- THE INPUT -
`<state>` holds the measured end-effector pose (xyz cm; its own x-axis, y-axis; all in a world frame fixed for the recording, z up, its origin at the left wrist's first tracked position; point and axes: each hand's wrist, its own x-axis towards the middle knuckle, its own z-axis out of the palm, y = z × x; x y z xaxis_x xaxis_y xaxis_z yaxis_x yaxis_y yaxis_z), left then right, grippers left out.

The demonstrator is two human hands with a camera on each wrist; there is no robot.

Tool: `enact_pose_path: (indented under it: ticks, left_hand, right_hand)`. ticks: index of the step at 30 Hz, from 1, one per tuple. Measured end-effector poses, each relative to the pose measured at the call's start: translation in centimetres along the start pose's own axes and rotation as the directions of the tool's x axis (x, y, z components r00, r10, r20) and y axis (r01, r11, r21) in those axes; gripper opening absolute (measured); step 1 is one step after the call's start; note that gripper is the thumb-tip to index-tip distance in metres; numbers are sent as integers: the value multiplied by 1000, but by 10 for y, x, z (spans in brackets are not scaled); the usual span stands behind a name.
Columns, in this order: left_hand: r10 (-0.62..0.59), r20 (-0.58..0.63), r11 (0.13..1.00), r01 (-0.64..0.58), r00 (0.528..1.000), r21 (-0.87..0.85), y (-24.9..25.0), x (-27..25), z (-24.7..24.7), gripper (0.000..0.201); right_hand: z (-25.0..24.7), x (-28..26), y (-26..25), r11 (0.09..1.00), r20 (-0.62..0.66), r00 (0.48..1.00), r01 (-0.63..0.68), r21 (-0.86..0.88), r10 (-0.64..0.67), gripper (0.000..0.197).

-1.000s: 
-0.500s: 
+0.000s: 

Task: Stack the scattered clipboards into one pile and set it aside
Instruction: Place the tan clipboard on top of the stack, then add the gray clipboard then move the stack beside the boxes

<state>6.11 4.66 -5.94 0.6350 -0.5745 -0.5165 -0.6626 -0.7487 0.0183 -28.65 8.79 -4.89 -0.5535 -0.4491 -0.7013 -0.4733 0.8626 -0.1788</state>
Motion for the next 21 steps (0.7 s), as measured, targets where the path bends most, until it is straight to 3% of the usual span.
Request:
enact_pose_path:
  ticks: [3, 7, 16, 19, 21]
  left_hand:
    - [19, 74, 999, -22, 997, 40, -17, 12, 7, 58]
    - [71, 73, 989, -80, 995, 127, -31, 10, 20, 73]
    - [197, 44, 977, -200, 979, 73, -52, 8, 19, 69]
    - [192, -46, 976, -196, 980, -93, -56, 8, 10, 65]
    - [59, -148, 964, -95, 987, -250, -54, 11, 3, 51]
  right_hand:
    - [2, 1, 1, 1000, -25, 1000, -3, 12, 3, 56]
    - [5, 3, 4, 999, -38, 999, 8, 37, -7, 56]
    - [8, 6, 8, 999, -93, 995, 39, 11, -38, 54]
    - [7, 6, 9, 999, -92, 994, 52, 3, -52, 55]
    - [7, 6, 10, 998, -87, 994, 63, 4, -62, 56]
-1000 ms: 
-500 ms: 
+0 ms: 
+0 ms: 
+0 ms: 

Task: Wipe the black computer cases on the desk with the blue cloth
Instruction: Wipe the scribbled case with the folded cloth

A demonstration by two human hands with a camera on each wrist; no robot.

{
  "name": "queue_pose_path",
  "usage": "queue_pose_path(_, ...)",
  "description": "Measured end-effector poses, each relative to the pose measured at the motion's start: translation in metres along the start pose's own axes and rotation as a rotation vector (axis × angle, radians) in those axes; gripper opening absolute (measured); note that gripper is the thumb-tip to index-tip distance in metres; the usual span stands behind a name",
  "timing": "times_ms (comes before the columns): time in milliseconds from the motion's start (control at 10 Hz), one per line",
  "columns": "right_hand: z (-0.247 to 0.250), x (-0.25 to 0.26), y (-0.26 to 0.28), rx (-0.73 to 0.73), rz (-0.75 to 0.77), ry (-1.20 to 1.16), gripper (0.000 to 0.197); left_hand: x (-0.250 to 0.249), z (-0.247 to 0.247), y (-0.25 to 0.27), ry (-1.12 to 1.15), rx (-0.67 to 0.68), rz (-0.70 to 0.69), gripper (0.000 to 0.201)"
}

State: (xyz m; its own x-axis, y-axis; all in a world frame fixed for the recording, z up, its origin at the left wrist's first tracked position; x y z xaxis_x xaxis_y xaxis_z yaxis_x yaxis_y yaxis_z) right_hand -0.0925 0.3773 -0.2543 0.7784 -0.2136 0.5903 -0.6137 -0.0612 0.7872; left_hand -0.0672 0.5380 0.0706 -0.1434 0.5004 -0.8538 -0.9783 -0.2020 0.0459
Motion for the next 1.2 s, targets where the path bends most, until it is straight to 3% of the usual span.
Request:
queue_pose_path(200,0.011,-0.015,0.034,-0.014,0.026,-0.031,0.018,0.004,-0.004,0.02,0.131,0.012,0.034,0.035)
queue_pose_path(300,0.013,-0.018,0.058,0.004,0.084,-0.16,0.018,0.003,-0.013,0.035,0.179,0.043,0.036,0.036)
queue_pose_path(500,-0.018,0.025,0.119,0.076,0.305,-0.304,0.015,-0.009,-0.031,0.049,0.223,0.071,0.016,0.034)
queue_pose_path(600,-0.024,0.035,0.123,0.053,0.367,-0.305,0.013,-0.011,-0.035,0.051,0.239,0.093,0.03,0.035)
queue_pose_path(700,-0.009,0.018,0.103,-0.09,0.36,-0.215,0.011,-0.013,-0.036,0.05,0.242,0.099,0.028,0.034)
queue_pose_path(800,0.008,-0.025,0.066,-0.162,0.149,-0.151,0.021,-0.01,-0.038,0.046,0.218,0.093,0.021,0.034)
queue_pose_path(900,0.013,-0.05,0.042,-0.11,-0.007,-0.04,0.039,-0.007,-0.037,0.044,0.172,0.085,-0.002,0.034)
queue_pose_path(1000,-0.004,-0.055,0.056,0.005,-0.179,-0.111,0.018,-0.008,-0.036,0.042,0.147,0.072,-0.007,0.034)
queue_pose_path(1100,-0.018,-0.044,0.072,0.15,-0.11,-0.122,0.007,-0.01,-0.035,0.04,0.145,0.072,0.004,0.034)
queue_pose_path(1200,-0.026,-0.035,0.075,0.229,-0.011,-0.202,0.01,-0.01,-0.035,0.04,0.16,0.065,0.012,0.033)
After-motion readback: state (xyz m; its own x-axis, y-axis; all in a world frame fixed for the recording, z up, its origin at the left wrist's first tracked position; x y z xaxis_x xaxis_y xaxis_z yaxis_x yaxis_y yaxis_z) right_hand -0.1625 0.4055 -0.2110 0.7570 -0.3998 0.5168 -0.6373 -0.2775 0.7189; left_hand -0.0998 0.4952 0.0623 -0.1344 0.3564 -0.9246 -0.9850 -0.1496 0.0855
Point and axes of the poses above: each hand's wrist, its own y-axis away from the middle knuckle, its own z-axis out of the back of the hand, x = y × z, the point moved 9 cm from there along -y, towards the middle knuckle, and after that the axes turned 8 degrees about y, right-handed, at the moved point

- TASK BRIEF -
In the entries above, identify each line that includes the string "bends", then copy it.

- RESULT FOR THIS TASK -
Motion for the next 21 steps (0.7 s), as measured, targets where the path bends most, until it is straight to 3% of the usual span.
Motion for the next 1.2 s, targets where the path bends most, until it is straight to 3% of the usual span.

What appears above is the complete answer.